Apple offers deep dive in the first diving application

Starting today, Apple Watch Ultra owners can download the tech giant's new Oceanic Plus dive app to turn their latest wearable into a recreational dive computer.

The Watch Ultra already has the Depth app, which can tell you the depth and temperature of the water. Oceanic Plus (opens in a new tab) shows the same information, but if you want to take diving more seriously, you'll need a little more. The app contains a no-decompression timer to set limits on how deep you can dive and for how long so users don't experience decompression. Its user interface (UI) displays brightly colored indicators to let you know when you can dive deeper, stop, or slow down. It seems that the user interface was a key focus for the developers, as typical dive computers can be difficult to understand, especially for newcomers.

plan dives

Present in the app is a dive planner where you can see what the conditions are like tide and currents for the day. You can also create a surface time for when you need to return. Once you've jumped out of the water, you'll receive a short post-dive summary report indicating, among other things, how far you've dived. For a more detailed report, you can download the iPhone version to show you the exact speed you dived at and even log any local wildlife you've seen. Some reports (opens in a new tab) claim that the iPhone app "needs a bit of work" due to some "graphical inconsistencies" such as text alignment errors.

Notifications from the programmer are sent via vibrations strong enough to penetrate wetsuits that are 7mm (about 0,27 inches) thick. According to the announcement, haptic feedback was chosen because sound travels further underwater. If you are diving with someone who has a beeping dive computer, it can be difficult to determine where an audible notification is coming from. Oceanic Plus also reconfigures the action button so the app can be used even if you're wearing a wetsuit. Pressing the button before diving launches Oceanic Plus to a pre-dive screen. A mid-dive press marks your position.
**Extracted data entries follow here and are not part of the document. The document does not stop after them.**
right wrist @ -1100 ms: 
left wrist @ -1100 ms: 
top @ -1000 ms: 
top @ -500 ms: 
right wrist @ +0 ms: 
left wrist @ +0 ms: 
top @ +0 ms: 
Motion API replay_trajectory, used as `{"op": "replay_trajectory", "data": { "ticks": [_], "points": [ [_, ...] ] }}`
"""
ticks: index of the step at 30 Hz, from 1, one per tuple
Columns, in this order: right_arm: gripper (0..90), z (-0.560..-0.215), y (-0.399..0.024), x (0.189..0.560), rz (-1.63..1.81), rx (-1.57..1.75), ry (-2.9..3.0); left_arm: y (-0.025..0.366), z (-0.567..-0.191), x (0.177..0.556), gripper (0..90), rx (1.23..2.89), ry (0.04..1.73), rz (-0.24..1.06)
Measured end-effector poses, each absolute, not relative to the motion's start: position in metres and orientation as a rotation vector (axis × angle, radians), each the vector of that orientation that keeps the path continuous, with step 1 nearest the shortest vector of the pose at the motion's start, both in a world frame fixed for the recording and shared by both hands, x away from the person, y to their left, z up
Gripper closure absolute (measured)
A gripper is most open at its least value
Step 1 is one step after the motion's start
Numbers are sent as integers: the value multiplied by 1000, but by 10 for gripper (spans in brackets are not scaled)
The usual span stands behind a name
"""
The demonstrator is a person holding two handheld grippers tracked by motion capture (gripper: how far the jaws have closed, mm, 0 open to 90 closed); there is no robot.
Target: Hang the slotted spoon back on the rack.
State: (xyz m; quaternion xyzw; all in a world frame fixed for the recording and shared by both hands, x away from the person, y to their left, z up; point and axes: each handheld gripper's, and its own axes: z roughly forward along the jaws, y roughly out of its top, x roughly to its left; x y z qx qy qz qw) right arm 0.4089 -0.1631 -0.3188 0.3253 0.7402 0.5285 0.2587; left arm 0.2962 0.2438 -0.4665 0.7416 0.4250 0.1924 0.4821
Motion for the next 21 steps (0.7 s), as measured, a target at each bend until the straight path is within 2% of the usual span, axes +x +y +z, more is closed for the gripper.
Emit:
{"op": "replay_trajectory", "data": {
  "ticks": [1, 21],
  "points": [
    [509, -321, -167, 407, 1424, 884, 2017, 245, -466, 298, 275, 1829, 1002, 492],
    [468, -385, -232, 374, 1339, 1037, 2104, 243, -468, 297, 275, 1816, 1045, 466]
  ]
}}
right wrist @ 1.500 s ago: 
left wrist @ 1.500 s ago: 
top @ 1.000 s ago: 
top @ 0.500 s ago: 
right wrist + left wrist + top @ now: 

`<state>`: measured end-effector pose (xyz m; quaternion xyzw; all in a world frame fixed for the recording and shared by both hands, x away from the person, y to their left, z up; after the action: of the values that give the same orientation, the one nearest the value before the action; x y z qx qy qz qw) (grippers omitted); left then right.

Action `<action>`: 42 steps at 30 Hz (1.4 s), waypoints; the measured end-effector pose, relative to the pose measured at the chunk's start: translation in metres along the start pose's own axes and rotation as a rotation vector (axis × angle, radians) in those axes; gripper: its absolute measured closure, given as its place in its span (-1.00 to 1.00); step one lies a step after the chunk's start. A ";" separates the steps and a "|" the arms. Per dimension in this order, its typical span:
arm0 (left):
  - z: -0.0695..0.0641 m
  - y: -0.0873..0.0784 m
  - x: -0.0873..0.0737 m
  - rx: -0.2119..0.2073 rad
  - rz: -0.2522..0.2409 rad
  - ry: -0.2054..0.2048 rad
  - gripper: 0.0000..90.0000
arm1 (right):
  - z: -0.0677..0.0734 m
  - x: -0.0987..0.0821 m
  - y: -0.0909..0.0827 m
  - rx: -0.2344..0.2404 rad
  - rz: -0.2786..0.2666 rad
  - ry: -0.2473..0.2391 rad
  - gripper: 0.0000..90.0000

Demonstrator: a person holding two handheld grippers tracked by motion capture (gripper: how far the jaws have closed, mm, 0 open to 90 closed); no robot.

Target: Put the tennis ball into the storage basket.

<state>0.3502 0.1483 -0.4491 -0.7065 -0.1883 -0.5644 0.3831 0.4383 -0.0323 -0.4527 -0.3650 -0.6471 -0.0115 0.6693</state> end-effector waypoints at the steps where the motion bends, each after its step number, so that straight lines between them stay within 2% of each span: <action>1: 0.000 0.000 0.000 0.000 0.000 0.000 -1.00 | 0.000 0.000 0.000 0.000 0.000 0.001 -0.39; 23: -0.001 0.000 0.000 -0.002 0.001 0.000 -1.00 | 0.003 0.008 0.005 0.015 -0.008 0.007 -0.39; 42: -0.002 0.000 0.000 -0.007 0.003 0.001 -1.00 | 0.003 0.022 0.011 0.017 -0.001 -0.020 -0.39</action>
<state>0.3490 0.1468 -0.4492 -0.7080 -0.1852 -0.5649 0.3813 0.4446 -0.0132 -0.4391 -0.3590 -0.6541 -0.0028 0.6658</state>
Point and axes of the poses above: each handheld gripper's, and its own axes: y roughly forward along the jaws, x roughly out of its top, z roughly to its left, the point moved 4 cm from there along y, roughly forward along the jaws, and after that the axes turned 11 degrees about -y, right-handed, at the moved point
Before downloading the app, you need to make sure your Watch Ultra is running watchOS9.1 and is paired with an iPhone 8 or later. However, you can use a second-generation or later iPhone SE with iOS 16.1 installed. Oceanic Plus is free, but for €9.99 a month new features like “decompression tracking” can be added. [and] location planner…” The basic app has “common diving features” such as a timer and depth gauge.

It is important to remember that Oceanic Plus is more intended for recreational diving. The app only works up to 40 meters (130 feet) underwater. Also, you can't track a scuba tank's oxygen level like other dive computers can.

Other devices

We highly doubt Oceanic Plus will ever be released on any other Apple device as it was made specifically for the Watch Ultra. This is because the device is WR100 and EN 13319 certified. The former means that the Watch Device can survive depths of up to 100 meters (although Apple recommends not exceeding 40 meters), while the latter means that it is "recognized internationally” as a diving accessory

Priced at €800, the Watch Ultra can be more expensive than typical dive computers, which can range from a few hundred dollars to €1,500, according to our research. But given the Watch Ultra's utility and friendlier user interface, Oceanic Plus could eventually set a new standard for recreational divers.

If you're looking for a new wearable, be sure to check out TechRadar's recently updated list of the 10 best smartwatches.